Where SAMR Came From
Who created SAMR
Dr. Ruben Puentedura, an educational researcher, introduced the SAMR model in 2006. He designed it as a practical way for schools to evaluate how technology affects learning tasks. The framework answers a simple question: is this technology actually changing what students do, or just replacing a pencil with a keyboard?
SAMR was published around the same time as TPACK. The two frameworks are not competing theories. They look at different parts of the same problem.
- TPACK looks inward at the teacher’s knowledge. It asks: “What do I need to know to design this lesson?”
- SAMR looks outward at the learning task. It asks: “How is the technology changing what students do?”
Dr. Ruben Puentedura introduced SAMR in 2006.
He designed it as a practical rubric for schools to evaluate whether technology is truly changing the learning experience or just digitizing old practices.
Published around the same time as TPACK (Mishra and Koehler, also 2006).
Why SAMR was needed
By the mid-2000s, schools were spending large budgets on technology. Projectors, laptops, smartboards, and software licenses filled classrooms. But spending money on tools did not guarantee better learning.
A school could buy every student a tablet and still be stuck at the Substitution level: students typing essays instead of handwriting them. The task was identical. Only the tool changed.
SAMR gave administrators and teachers a shared vocabulary to evaluate their technology use. Instead of asking “Are we using technology?” they could ask “At what level are we using technology?” A school stuck at Substitution could plan a path toward Modification or Redefinition.
TPACK looks inward at the teacher’s knowledge (What do I need to know to design this lesson?).
SAMR looks outward at the learning task (How is the technology changing what students do?).
Both were published in 2006, but they address different parts of the same problem.
How SAMR spread
SAMR gained popularity because it is easy to understand. The four levels (Substitution, Augmentation, Modification, Redefinition) are clear and memorable. The swimming pool metaphor (shallow end to deep end) and the ladder metaphor make it simple to explain to teachers, parents, and administrators.
Schools worldwide adopted SAMR for:
- Teacher self-reflection: Where am I on the SAMR ladder for this lesson?
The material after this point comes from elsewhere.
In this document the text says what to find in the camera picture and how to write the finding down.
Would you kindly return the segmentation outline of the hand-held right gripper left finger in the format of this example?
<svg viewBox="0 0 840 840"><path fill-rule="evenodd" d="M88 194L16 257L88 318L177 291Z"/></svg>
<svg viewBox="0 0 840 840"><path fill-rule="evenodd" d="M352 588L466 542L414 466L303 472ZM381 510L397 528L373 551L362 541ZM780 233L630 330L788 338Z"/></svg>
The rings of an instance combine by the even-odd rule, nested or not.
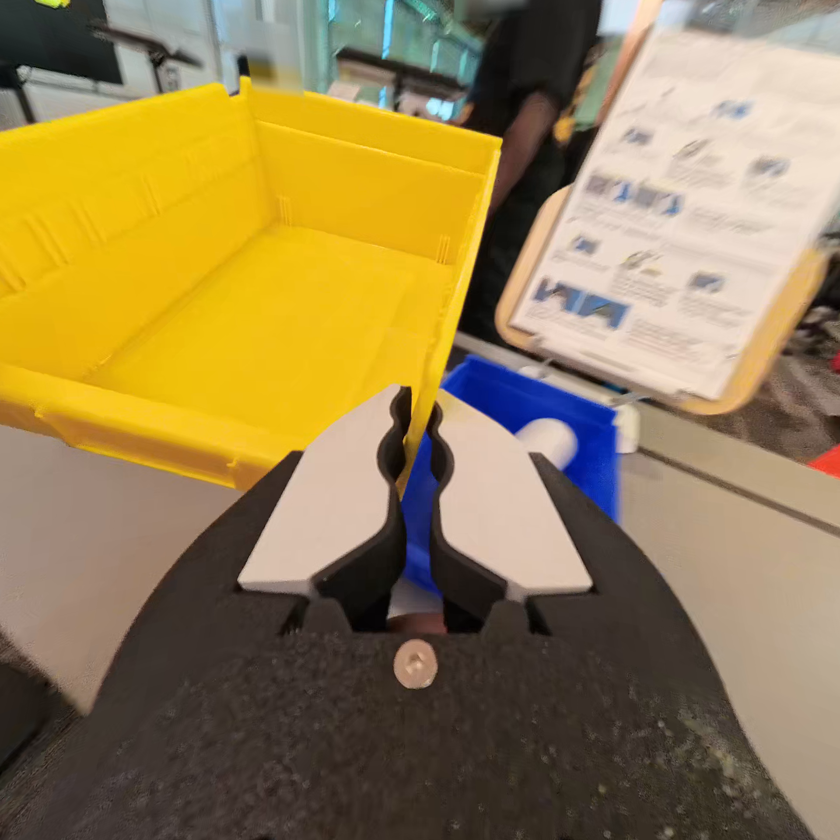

- Professional development: Workshops that help teachers push lessons from Enhancement to Transformation.
- Budget justification: Showing that a technology purchase will be used at the Modification or Redefinition level, not just as a digital clipboard.
- School-wide tech audits: Evaluating whether an entire school is stuck in the shallow end.
SAMR and TPACK together
TPACK and SAMR were published in the same year, but they do different jobs. Think of it this way: TPACK is the blueprint you use to build a lesson. SAMR is the inspection checklist you use to measure how deep the technology goes.
A teacher can have strong TPACK (they know their content, their pedagogy, and their tools) but still design a lesson that sits at the Substitution level. SAMR catches this. It pushes the teacher to ask: “Can I redesign this task so that the technology does more than replace a pencil?”
The two frameworks are strongest when used together. TPACK builds the lesson. SAMR checks its depth.